Problem to solve
Read through the material below and find each line that has the word "above"; copy it.

### Source information ###

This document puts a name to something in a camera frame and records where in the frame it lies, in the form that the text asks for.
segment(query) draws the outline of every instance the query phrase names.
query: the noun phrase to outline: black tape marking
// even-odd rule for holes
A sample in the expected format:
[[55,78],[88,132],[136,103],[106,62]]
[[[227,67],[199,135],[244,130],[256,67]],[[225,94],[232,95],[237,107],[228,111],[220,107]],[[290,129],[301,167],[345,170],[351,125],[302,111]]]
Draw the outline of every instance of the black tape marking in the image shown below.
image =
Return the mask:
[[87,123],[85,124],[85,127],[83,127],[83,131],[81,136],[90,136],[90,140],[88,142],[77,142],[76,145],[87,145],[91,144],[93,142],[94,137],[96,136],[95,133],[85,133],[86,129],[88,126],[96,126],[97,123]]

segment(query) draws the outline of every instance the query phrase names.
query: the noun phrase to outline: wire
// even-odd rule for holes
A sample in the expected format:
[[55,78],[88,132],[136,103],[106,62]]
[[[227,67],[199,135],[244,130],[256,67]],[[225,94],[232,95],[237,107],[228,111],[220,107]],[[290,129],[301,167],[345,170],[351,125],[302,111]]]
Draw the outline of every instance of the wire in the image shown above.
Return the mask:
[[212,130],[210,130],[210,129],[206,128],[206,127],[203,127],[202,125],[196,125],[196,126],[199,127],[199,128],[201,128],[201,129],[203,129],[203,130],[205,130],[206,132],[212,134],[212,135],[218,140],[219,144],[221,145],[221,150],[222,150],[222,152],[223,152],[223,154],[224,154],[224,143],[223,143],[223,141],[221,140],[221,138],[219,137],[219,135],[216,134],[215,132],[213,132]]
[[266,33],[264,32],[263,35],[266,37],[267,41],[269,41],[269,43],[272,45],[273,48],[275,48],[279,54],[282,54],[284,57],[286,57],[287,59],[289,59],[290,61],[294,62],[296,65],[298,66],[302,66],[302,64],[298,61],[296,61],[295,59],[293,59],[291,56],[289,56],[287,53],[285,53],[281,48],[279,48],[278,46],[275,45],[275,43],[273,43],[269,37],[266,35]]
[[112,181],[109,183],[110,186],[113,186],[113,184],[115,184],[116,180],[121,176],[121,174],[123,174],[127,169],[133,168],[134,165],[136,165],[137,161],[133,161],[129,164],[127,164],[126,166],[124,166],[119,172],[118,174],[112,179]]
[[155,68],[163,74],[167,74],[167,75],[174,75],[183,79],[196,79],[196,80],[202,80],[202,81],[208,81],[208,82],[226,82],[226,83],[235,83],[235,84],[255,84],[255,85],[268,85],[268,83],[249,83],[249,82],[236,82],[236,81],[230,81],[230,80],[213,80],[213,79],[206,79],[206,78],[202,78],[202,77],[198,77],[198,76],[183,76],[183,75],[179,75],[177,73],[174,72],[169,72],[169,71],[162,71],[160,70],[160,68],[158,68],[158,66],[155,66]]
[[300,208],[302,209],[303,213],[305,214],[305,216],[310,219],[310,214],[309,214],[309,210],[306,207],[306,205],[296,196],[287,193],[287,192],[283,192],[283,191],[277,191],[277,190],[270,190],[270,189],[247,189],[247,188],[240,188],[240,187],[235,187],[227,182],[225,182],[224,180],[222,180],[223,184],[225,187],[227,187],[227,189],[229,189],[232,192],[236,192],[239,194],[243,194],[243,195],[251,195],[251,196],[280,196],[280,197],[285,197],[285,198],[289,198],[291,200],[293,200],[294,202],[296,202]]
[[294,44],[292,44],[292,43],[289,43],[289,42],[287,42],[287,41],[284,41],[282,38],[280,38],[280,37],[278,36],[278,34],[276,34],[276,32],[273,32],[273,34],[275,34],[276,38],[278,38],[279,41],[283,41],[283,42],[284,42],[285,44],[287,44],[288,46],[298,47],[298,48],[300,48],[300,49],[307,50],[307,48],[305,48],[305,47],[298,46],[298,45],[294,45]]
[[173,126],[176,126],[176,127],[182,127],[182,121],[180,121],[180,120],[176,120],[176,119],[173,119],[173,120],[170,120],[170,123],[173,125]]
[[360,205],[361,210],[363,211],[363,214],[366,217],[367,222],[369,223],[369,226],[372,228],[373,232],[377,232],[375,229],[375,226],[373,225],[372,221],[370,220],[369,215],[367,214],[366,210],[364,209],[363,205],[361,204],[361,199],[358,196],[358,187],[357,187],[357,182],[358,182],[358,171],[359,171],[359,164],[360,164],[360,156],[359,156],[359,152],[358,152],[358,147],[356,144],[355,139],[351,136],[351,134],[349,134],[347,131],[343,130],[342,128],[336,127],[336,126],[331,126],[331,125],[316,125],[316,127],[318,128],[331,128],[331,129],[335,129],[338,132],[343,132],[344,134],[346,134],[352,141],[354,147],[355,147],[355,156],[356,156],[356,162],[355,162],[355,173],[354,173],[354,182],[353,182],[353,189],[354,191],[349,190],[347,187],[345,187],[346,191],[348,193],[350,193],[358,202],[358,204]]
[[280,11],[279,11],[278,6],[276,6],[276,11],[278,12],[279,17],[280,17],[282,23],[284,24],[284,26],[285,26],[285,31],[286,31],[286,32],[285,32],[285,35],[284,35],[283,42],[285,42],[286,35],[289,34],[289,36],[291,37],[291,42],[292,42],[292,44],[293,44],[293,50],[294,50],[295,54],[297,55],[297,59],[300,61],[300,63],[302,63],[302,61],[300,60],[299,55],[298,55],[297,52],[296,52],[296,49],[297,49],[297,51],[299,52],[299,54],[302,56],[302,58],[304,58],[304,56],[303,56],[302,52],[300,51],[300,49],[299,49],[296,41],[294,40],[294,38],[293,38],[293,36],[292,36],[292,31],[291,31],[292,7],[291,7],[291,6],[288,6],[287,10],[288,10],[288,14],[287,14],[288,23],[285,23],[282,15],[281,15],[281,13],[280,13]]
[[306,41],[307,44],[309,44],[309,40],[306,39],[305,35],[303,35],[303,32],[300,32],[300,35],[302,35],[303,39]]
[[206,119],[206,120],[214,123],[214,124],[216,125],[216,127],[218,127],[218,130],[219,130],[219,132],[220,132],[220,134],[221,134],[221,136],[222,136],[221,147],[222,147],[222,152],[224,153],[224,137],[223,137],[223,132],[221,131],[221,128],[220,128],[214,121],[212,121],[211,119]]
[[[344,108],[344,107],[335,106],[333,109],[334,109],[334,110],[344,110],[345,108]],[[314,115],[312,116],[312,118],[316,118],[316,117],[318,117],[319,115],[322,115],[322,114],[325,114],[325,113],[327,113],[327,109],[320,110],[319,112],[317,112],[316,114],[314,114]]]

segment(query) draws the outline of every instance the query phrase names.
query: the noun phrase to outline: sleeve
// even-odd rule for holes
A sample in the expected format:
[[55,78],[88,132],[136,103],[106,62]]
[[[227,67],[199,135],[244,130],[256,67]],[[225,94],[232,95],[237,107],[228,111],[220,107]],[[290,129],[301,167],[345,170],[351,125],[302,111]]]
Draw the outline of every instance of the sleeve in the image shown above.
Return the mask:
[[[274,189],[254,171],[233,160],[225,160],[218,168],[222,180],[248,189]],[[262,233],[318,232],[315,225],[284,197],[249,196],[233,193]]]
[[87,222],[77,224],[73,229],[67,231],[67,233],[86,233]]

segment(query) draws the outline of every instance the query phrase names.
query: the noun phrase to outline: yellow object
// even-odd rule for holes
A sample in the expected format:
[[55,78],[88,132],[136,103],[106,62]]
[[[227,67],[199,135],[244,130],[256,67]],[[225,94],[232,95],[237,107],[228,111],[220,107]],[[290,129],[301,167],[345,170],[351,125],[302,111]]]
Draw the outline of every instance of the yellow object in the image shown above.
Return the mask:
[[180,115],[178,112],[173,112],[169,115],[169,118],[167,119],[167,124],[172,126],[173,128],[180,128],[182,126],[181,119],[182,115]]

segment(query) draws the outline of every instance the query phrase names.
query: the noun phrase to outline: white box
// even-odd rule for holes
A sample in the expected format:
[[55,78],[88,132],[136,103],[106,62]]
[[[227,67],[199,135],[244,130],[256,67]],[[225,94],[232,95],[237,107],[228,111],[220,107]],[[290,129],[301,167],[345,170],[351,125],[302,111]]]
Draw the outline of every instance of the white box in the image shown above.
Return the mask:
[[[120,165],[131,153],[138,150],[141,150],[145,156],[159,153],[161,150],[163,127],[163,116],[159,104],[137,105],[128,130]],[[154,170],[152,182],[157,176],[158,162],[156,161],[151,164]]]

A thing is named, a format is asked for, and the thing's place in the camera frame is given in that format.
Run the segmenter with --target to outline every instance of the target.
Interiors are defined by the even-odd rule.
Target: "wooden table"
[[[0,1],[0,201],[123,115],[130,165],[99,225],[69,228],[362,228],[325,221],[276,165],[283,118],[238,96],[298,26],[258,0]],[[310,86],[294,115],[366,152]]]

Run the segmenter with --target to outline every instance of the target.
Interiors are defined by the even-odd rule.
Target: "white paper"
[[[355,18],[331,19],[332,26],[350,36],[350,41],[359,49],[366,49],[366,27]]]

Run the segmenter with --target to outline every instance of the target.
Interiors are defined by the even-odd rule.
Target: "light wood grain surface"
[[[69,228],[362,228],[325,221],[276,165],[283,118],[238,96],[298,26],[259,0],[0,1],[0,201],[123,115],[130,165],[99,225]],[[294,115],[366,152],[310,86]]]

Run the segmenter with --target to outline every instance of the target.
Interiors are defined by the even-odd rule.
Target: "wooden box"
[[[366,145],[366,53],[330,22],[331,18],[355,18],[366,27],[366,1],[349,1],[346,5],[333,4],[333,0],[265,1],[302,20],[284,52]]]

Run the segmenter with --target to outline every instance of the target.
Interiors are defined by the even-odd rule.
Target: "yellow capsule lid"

###

Solution below
Draw the outline of every instance of the wire in the image shown above.
Draw the outline of every instance of the sleeve in the image shown above.
Draw the outline of every instance of the yellow object in the image shown above.
Draw the outline of every instance of the white box in the image shown above.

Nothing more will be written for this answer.